En Argentina no se la conoce. Sus libros, todos publicados por Siruela, apenas han llegado al país, y eso a cuentagotas y sólo para alguna feria del libro.
En mi caso, tuve la suerte de descubrirla en México y ya no dejé de seguirla. Como Fleur Jaeggy, Pierre Michon, o Agotha Kristof, Menchu Gutiérrez (Madrid, 1957) pertenece a esa estirpe de escritores que, sin figurar en las mesas más visibles de las librerías, hacen de la inteligencia verbal un escalpelo a favor del misterio.
Sus textos son díscolos. De una obsesión perfecta y patológica. En ellos, la anécdota no importa, no hay personajes sin fallas, ni encadenamientos temporales y lógicos que podrían apuntar a un final para colmar el sentido y tranquilizar al lector. Estos textos hacen otra cosa: ponen en marcha estructuras abiertas involucradas en decir la herida vital, esa que sólo se hace visible cuando la letra consigue rasgar la lápida de la representación. O bien, lo que es igual, suspende las reglas de la retórica y la composición para que las frases caigan, sin obstáculos, directo a lo negro, lo agujereado.
En su novela El faro por dentro, por ejemplo, hay un faro, un perro (presumiblemente mudo, presumiblemente perro) y un ser sólo esbozado: un hombre que tal vez sufrió un accidente, del que nada sabemos, y que ahora, guiado por su propia oscuridad, intenta pegar los fragmentos de una figura rota para siempre.
¿De dónde sale este álbum de pesadillas? ¿Por qué el narrador emite un discurso técnico especializado, propio de una ficción científica? ¿Por qué redacta protocolos de avería como quien diluye tinta en el vaso de la cabeza? ¿El laconismo lo protege de la tristeza? ¿Hace cuánto que registra su existencia con la precisión de un loco?
No se sabe.
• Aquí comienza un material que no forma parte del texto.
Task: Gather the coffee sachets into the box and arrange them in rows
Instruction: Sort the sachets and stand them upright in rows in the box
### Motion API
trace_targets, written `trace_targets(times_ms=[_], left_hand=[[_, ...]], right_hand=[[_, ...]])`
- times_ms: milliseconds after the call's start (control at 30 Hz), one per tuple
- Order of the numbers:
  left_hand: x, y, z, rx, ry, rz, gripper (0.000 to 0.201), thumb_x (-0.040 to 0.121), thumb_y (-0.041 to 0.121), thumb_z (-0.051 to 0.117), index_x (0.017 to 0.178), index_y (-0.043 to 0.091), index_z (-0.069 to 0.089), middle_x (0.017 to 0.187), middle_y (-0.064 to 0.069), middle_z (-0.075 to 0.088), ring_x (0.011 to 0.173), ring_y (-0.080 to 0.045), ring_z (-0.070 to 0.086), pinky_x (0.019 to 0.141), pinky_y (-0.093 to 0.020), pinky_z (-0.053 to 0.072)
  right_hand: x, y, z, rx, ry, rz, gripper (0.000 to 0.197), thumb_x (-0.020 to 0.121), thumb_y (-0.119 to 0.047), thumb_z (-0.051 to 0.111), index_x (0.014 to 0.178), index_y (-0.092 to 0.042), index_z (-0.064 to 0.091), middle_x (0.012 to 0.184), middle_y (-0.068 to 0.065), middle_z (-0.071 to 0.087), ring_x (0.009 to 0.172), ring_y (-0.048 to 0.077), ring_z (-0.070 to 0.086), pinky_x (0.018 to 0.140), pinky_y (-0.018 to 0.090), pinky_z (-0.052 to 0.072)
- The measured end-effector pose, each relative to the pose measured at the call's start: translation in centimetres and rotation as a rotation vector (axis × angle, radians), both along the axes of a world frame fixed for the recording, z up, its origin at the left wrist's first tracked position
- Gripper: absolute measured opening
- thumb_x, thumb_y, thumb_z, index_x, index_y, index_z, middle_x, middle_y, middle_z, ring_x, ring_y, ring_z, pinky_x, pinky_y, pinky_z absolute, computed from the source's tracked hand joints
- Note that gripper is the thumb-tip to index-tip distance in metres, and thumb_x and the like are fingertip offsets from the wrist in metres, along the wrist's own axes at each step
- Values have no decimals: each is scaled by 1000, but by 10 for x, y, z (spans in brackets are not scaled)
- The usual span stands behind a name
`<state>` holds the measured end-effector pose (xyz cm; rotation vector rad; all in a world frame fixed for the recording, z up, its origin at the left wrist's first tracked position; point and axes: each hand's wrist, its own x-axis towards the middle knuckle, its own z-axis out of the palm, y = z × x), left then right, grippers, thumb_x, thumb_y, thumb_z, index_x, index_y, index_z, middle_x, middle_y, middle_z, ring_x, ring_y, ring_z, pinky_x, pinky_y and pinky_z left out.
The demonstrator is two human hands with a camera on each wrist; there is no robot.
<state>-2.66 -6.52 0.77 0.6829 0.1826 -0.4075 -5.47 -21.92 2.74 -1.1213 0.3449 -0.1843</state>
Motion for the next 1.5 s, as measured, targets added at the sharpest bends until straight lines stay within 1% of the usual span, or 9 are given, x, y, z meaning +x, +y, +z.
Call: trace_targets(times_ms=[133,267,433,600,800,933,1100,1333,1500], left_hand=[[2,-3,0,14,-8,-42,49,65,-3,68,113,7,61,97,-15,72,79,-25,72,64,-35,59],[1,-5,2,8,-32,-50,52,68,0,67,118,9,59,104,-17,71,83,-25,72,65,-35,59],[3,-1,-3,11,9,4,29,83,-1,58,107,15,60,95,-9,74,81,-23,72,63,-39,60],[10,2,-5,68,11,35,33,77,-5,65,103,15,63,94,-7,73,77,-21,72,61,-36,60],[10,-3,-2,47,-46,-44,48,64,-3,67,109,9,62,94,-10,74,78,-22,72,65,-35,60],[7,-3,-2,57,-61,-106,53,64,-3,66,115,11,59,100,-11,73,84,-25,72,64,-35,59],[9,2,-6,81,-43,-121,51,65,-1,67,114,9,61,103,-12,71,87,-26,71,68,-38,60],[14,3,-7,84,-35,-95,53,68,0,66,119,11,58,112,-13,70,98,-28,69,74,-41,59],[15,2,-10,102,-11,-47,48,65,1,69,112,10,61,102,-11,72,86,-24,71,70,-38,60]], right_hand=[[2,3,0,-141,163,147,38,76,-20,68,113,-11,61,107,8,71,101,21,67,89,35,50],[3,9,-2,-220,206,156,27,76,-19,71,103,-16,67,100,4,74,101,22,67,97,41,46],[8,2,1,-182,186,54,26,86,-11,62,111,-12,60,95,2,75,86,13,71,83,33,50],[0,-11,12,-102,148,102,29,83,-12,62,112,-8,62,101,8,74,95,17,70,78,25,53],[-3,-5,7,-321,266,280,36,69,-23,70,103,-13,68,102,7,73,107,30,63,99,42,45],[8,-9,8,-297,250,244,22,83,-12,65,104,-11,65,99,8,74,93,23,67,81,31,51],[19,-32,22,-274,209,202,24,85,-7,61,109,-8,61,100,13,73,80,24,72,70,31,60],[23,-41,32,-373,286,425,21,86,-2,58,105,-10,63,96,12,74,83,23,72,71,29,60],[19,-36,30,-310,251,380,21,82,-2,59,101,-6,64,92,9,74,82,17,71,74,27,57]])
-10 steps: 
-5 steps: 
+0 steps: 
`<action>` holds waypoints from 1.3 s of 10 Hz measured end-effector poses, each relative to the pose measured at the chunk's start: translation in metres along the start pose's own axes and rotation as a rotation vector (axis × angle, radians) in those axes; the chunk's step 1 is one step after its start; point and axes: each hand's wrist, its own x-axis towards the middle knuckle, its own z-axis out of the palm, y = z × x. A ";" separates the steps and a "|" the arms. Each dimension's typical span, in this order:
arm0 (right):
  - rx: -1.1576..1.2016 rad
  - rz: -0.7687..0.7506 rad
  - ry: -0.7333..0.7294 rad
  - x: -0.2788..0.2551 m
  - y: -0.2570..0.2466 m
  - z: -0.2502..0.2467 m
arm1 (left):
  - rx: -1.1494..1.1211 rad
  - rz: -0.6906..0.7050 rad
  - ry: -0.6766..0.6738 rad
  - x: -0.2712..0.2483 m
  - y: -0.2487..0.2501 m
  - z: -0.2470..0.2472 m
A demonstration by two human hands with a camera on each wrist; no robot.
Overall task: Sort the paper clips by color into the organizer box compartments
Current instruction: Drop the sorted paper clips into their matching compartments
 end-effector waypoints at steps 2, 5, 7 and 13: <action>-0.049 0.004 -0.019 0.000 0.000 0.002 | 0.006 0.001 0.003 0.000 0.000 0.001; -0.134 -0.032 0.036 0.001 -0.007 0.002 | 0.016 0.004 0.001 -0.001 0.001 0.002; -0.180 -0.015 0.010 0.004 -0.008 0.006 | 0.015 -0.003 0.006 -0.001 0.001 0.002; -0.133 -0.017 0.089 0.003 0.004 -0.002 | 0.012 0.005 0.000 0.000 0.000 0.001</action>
Todo lo que recibe el lector es un monólogo nervioso, que cada tanto logra, con total prescindencia de adjetivos, horadar la complejidad de lo humano y del mundo.
«Sólo los jeroglíficos no mienten», escribe Menchu Gutiérrez. «Ésa es mi tesis».
Quizá debiera aclararlo. No es que no haya, en un sentido estricto, relato; es que el relato se escabulle todo el tiempo y permanece ajeno para nosotros e incluso, me atrevería a decir, para el propio narrador. Es más: a veces, lo cubre todo una sombra, la densidad de una niebla, una noche de tormenta. Entonces todo lo que queda es el faro: ese espacio de intimidad que, como en la novela de Virginia Woolf, es a la vez encierro, antesala del deseo e inaudita promesa.
Atraídos fatalmente por lo que no ven, también los adolescentes de la nouvelle Viaje de estudios se dirigen de orfanato en orfanato, de monasterio en monasterio, de estación de tren en estación de tren, al cero absoluto del enigma que son.
Cercados como están por el blanco de la nieve, y amenazados por siniestros —e insondables— círculos negros, los jóvenes avanzan por una anatomía fría y prodigiosa, como agrimensores del vacío: sin meta, sin razón y sin sentido, un poco al estilo de los moradores del cilindro de El despoblador.
No exagero: Viaje de estudios podría haber sido escrita por Beckett. La densidad alegórica, el lirismo parco, los decorados como islotes significantes y la sospecha de que el presente puro de la narración sólo puede ejercerlo la muerte, son comunes a ambos escritores.
También lo es la exigencia de que el lector se avenga a lo conjetural, que acepte las trabas, las turbulencias, la falta de linealidad, que vislumbre ese aquí que siempre apunta a un más allá.
Lo bello es una categoría de lo raro, escribió Mujica Láinez.
En este caso, la rareza no se reduce, al menos no tan sólo, a la sintaxis o la tensión lingüística. Lo que aquí prevalece es, más bien, cierta lentitud, una gestualidad meditativa que, apurada por aportar a la prosa algo de la fuerza de la poesía, no deja de entreverarse de silencio.
A esa modestia aséptica y laboriosa le debe el lector su felicidad, el goce de perderse como paseante del relato, de circular por los pasillos de lo diferido y lo inhóspito a ver si así consigue adueñarse de una moneda de inquietud. El énfasis, en todo caso, reside en la promesa de una anhelada hecatombe: el resultado es una estética intranquila que interrumpe por momentos la gravedad y hace del secreto, esa luz sólo visible por dentro, una virtud descomunal.